Внезапно ее лицо искажается.
«Приезжайте, сержант, мы заждались». И фотка, отправленная следом: черно-белый, как у Бет, лифчик под зебру, призывно выставленные буфера.
Колетт швыряет телефон в стену, тот отскакивает и шлепается прямо в унитаз.
Что тут такого? Это же ничего не значит.
Одному дьяволу известно, сколько цифровой порнухи хранится у Бет в телефоне; сколько электронной грязи скопилось в закоулках его памяти.
В голове пьяный туман, и я могу думать лишь об одном: «Колетт, ты у нее на прицеле. Справедливо это или нет, она держит тебя на мушке. Пожалуйста, начни уже соображать. Быстрее».
– Бет, – шепотом спрашиваю я, поправляя одеяло. – Это правда? Прайн на тебя напал? Он заставил тебя?
Ее глаза закрыты, но я чувствую, что она знает, что я рядом. Мне как будто удалось проникнуть в ее сновидения, и во сне она мне отвечает.
– Я заставила его заставить, – бормочет она. – И он это сделал. Можешь поверить?
Заставила его заставить. Ох, Бет, что это вообще значит? Представляю, как она его околдовывала. Провоцировала.
– Заставила его заставить тебя сделать что?
– Да какая разница, – отвечает она. – Оно того стоило.
– Бет, – говорю я, – стоило чего?
– Она должна понять, что она с нами делает, – отвечает Бет. – Я заставлю ее понять.

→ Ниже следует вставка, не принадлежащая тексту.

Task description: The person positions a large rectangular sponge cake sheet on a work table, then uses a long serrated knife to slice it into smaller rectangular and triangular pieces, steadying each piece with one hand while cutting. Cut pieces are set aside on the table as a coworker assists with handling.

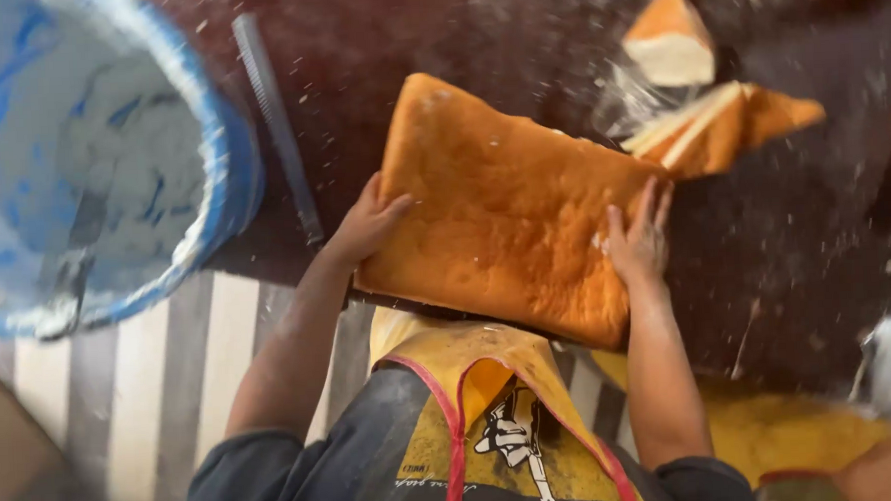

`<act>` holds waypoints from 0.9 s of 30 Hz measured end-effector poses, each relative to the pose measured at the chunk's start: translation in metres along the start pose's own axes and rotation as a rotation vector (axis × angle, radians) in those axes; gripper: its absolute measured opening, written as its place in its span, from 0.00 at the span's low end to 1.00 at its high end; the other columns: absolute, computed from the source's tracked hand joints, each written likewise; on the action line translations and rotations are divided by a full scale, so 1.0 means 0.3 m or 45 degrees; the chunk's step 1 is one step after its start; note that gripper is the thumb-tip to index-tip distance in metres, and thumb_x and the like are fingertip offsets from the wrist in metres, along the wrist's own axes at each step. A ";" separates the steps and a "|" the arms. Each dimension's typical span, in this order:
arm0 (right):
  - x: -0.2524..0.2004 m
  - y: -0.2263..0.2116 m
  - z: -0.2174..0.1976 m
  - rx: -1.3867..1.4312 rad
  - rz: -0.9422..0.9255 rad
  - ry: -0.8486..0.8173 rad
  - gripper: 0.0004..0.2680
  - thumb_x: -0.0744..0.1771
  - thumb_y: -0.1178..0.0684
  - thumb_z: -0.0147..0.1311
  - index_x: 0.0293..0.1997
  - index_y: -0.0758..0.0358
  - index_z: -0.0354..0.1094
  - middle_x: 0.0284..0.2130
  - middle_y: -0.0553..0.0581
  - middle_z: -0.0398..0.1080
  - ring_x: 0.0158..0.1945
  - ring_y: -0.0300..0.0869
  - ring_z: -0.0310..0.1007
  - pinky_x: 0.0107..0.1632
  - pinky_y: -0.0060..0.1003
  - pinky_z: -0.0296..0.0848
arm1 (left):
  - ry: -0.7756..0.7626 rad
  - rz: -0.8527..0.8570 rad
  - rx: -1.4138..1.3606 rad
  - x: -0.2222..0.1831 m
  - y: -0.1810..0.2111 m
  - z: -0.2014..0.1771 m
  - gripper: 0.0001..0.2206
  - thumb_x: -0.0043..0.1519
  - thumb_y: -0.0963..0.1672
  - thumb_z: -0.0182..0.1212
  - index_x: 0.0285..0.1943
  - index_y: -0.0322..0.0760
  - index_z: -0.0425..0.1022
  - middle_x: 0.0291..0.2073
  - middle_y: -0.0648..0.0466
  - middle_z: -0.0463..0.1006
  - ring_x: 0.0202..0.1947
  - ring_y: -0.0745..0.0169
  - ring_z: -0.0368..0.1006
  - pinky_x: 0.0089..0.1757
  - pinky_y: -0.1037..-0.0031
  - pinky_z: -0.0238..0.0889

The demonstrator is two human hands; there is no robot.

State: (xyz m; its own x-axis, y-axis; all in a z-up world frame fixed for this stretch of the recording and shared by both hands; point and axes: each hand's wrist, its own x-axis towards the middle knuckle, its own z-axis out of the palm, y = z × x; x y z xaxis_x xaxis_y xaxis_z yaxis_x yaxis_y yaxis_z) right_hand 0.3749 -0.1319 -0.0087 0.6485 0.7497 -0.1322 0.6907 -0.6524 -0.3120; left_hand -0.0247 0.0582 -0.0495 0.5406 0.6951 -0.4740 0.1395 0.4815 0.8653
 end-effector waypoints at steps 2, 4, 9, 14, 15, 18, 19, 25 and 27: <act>-0.025 -0.041 -0.039 0.007 0.063 -0.046 0.32 0.70 0.30 0.40 0.82 0.49 0.29 0.80 0.61 0.25 0.81 0.57 0.33 0.78 0.59 0.40 | -0.014 -0.015 0.053 -0.010 0.006 -0.001 0.37 0.63 0.51 0.60 0.78 0.35 0.49 0.63 0.42 0.74 0.62 0.55 0.71 0.57 0.65 0.66; -0.028 -0.100 -0.057 0.013 0.086 -0.099 0.32 0.70 0.30 0.38 0.82 0.48 0.28 0.80 0.61 0.23 0.80 0.55 0.30 0.77 0.61 0.33 | 0.005 -0.016 0.090 0.009 0.002 -0.015 0.36 0.64 0.51 0.60 0.78 0.36 0.49 0.66 0.41 0.70 0.65 0.53 0.67 0.60 0.64 0.63; -0.005 -0.367 0.036 -0.474 -0.657 -0.252 0.29 0.69 0.28 0.29 0.79 0.46 0.31 0.77 0.54 0.23 0.79 0.48 0.17 0.74 0.59 0.15 | 0.205 0.648 1.416 -0.007 0.415 0.243 0.33 0.68 0.51 0.59 0.82 0.45 0.51 0.81 0.50 0.51 0.80 0.51 0.44 0.75 0.58 0.40; 0.128 -0.402 0.127 -0.507 -0.672 -0.107 0.29 0.71 0.27 0.27 0.81 0.46 0.32 0.79 0.51 0.24 0.81 0.49 0.18 0.74 0.62 0.14 | -0.096 0.831 2.076 0.248 0.378 0.379 0.34 0.65 0.60 0.47 0.79 0.53 0.49 0.78 0.51 0.45 0.77 0.49 0.37 0.69 0.48 0.30; 0.144 -0.390 0.131 -0.467 -0.612 -0.088 0.30 0.71 0.26 0.27 0.83 0.46 0.31 0.79 0.51 0.24 0.82 0.49 0.20 0.76 0.62 0.15 | -0.022 0.778 2.075 0.282 0.355 0.364 0.35 0.65 0.61 0.44 0.81 0.54 0.49 0.79 0.52 0.46 0.78 0.49 0.37 0.71 0.48 0.30; 0.173 -0.377 0.173 -0.650 -0.624 -0.163 0.32 0.69 0.22 0.25 0.80 0.45 0.29 0.78 0.51 0.23 0.80 0.50 0.20 0.73 0.62 0.14 | -0.062 0.696 2.175 0.284 0.349 0.383 0.36 0.66 0.62 0.43 0.82 0.51 0.47 0.79 0.49 0.44 0.78 0.45 0.37 0.69 0.45 0.29; 0.170 -0.367 0.171 -0.633 -0.606 -0.222 0.32 0.69 0.22 0.25 0.80 0.45 0.29 0.78 0.51 0.23 0.80 0.50 0.20 0.73 0.62 0.14 | -0.117 0.649 2.176 0.285 0.356 0.378 0.36 0.66 0.62 0.43 0.82 0.51 0.47 0.79 0.49 0.44 0.78 0.45 0.37 0.69 0.45 0.29; -0.107 0.005 0.260 -0.321 -0.589 -0.372 0.28 0.71 0.29 0.32 0.81 0.49 0.40 0.78 0.61 0.41 0.78 0.63 0.36 0.69 0.74 0.28 | -0.432 -0.300 2.091 0.153 0.137 0.256 0.24 0.85 0.54 0.34 0.74 0.36 0.67 0.68 0.43 0.71 0.69 0.44 0.65 0.65 0.50 0.56; -0.055 0.140 0.198 -0.407 -0.679 0.157 0.26 0.72 0.36 0.44 0.75 0.66 0.56 0.67 0.71 0.58 0.67 0.66 0.56 0.65 0.74 0.48 | -0.079 0.222 2.033 0.087 0.184 0.189 0.26 0.74 0.55 0.50 0.76 0.40 0.64 0.70 0.42 0.64 0.71 0.41 0.53 0.65 0.40 0.46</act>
State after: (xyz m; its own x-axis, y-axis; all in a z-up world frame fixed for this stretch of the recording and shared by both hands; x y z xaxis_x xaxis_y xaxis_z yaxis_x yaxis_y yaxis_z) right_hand 0.3741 -0.1651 -0.0753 0.2076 0.9750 0.0789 0.9782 -0.2078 -0.0059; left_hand 0.0441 0.0726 -0.0048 0.6673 0.6386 -0.3833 0.7352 -0.6473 0.2015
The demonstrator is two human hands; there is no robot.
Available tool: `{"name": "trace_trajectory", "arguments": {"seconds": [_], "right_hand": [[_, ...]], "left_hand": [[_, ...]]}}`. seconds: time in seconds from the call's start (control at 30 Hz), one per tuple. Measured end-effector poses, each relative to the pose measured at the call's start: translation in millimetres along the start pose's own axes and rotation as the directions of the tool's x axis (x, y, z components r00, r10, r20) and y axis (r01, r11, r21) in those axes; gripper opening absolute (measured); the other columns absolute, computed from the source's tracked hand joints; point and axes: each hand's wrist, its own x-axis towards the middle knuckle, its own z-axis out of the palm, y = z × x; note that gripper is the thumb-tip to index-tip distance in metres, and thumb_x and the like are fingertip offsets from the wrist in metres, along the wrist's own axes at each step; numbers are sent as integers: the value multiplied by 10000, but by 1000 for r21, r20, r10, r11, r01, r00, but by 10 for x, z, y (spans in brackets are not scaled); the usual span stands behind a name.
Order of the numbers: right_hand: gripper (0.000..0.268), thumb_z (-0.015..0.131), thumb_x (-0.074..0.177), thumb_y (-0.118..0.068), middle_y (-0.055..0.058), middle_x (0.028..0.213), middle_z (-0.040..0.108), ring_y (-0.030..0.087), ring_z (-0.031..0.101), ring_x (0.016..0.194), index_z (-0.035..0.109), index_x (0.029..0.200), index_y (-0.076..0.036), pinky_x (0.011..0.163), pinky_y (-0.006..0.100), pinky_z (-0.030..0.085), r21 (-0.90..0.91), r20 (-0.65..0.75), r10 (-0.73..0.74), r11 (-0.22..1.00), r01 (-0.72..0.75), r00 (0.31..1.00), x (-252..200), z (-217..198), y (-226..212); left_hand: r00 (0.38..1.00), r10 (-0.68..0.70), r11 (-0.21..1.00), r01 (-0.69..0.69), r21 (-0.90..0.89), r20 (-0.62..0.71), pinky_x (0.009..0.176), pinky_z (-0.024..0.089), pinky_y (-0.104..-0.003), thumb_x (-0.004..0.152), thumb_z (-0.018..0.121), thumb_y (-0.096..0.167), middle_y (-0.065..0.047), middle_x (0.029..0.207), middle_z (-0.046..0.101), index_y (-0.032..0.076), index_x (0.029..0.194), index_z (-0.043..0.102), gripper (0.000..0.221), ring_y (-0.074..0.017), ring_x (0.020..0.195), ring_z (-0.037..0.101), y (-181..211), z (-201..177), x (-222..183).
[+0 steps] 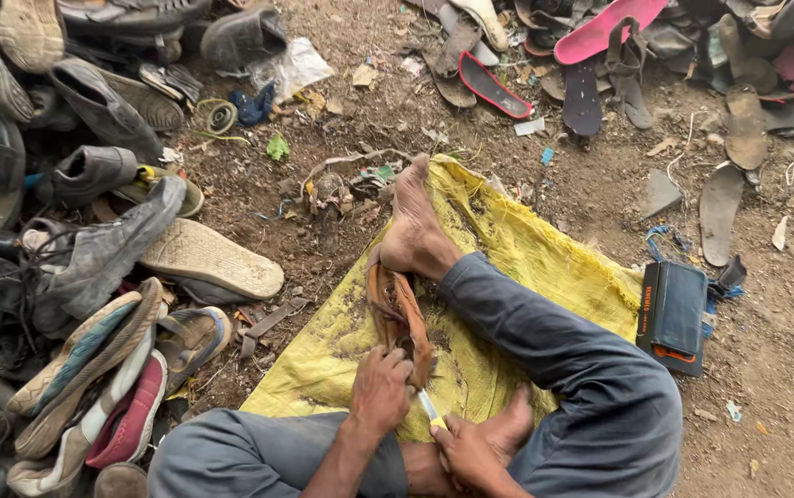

Так умеет говорить только Бет. Это ее серьезный тон, тон, каким она рассказывает страшилки у костра, металлический капитанский тон. Так она говорит, когда хочет вытрясти из меня всю душу, и ей это удается.
– Она даже не знала, что мы были на той вечеринке, – возражаю я.
– Она считает, что может вести себя, как шлюха, и делать, что ей вздумается. А мы всего лишь девчонки и просто оказались там, где с нами могло случиться все, что угодно.
– Но мы сами захотели пойти, – в моем голосе тоже появляются металлические нотки, – и пошли.
– Из-за нее, – отвечает она, поднимая руку и сжимая свое горло. Рука дрожит. – Мы пошли из-за нее.
– Я – нет, – рявкаю я на нее. – Я пошла не поэтому. Причем тут она?
Бет смотрит на меня сквозь полуопущенные веки; глаза блестят из-под ресниц. Как всегда, она видит меня насквозь. «Притом, – как будто говорит она, – это все из-за нее. И ты это знаешь».
– Эти парни из Нацгвардии – они знают, что им все сойдет с рук, – шепчет Бет. – Они же понимают, что им все можно, все разрешено.
И я вспоминаю то, о чем думала всего несколько часов назад, когда мы с Рири крутили попами на продавленном матрасе: «Все в порядке… это же парни Уилла, и поэтому ничего плохого случиться не может».
– Бет, – говорю я, пытаясь вернуться к основной теме разговора, – он… он тебя… – и не могу выговорить это слово.
– А какая разница, – отвечает она.
Я делаю глубокий вдох. Такой глубокий, что легкие вот-вот взорвутся.
– Он все равно что сделал это, Эдди, – отвечает она, открывает глаза и моргает. Она такая пьяная, такая потерянная, что мне хочется плакать. – Вот что важно.
Ближе к рассвету тень появляется снова, и я слышу легкий скрип блестящих кленовых половиц.
Поднявшись, я крадусь в коридор; в животе буча, с похмелья каждое движение причиняет боль.
Тренер в подвале. Стоит, перегнувшись через спинку дивана и что-то шепчет на ухо Бет.